My goal was to make a smoky shortbread (I might have to try smoking butter next time…I’ve smoked cream, so it can’t be all that different. Right?), rather than a porky one. These fit that bill nicely–try using a Virginia-style bacon for the fatty element. It’s all smoke with none of the sugars that we find in more conventional bacons. Since they’re a gift, I dipped them in chocolate and sprinkled on some candied bacon (or “pig candy” as Martha calls it).
(Makes some amount that is entirely dependent on how you shape them)
3/4 cup (1 1/2 sticks) butter, at room temperature
1/4 cup rendered bacon fat (cold)
1/2 cup granulated sugar
1/2 tsp salt
1/2 tsp vanilla
2 1/4 cups flour
- Preheat your oven to 325º
- Cream the fats together until they’re blended smoothly
- Cream in the sugar until well-mixed
- Stir in the vanilla
- Add in the flour 1/2 cup at a time until all of it is incorporated.
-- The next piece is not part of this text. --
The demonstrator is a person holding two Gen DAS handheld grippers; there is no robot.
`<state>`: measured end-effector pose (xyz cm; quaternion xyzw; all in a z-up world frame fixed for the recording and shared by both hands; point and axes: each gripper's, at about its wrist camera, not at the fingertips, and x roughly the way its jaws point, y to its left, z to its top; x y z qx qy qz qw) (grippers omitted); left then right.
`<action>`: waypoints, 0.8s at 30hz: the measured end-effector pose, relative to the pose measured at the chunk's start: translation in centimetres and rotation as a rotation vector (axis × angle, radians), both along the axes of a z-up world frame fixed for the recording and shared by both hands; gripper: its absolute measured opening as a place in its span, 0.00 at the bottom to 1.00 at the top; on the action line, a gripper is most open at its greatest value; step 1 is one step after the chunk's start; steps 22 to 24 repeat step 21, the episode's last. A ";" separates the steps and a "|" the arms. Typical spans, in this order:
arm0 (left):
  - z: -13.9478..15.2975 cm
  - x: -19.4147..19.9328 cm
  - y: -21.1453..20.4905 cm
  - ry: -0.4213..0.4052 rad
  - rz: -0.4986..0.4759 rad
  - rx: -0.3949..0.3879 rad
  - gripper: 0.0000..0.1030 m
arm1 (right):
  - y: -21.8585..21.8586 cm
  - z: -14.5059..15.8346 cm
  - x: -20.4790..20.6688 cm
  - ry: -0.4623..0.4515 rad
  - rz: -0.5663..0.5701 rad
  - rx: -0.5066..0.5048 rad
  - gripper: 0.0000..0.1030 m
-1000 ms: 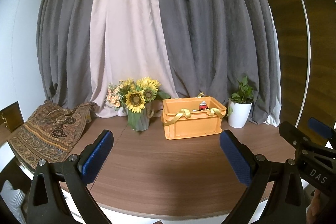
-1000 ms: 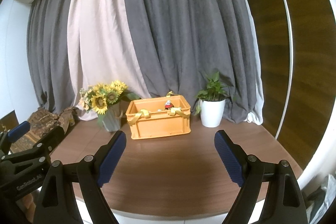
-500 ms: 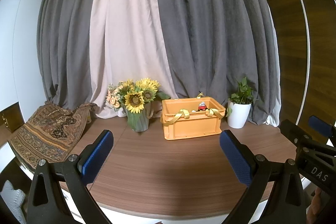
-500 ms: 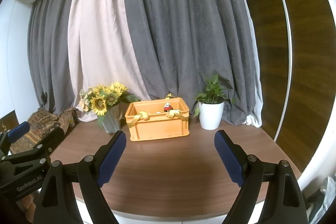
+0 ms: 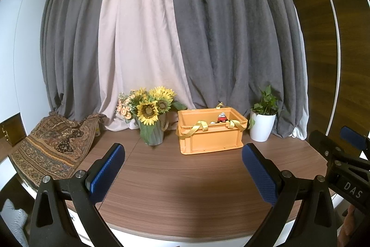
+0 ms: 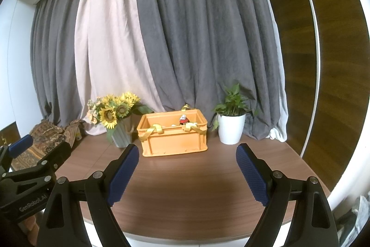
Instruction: Organize soft objects
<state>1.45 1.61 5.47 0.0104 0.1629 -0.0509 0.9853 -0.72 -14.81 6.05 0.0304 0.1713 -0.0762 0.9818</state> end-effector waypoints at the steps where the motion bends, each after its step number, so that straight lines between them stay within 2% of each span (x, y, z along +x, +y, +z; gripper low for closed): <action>1: 0.0 0.0 0.0 0.000 -0.001 0.000 1.00 | -0.1 0.0 0.0 0.000 0.001 0.000 0.85; 24: 0.1 0.0 -0.1 -0.002 -0.003 -0.002 1.00 | -0.6 0.4 -0.1 -0.004 0.005 -0.002 0.85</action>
Your dough should be fairly stiff but still pliable
- Roll the dough to about 1/2″
- Cut into whatever shapes your soul demands (I did rectangles for the gift cookies; the rest were just kind of a tasty hack job that I cut out around the remaining dough)
- Line a pan with parchment paper; place cookies on the parchment paper leaving about 1/4″ between them
- Bake for 15-20 minutes (mine took the full 20 due to having one very full pan. Which you can do with these because they don’t spread much)
- Let cool on the parchment before dipping into the chocolate* and adding the candied bacon
4 rashers of Virginia-style smoked bacon (I get mine from the Mennonite market)
1 Tbs brown sugar
- Preheat the oven to 350º
- Place bacon rashers on parchment-covered pan
- Bake for about 15 minutes–until just before it starts browning
- Add 1 tsp brown sugar to each rasher–use your fingers to distribute it across the whole piece
- Bake another 5-10 minutes, until bacon is brown and sugar is caramelized
- Let cool before using
- Mince the cold bacon
- Dip one end of the cookie into melted chocolate*, then sprinkle with the bacon
I used a mix of 2/3 cup milk chocolate chips and 1/3 cup dark chocolate chips.
If the dipping and chiffonading is more than you want to deal with, these are very good plain. If you’re like me and prefer sweets to be just a little bit salty, sprinkle a bit of coarse salt on the tops just before baking and leave off the chocolate and bacon bits. Perfection.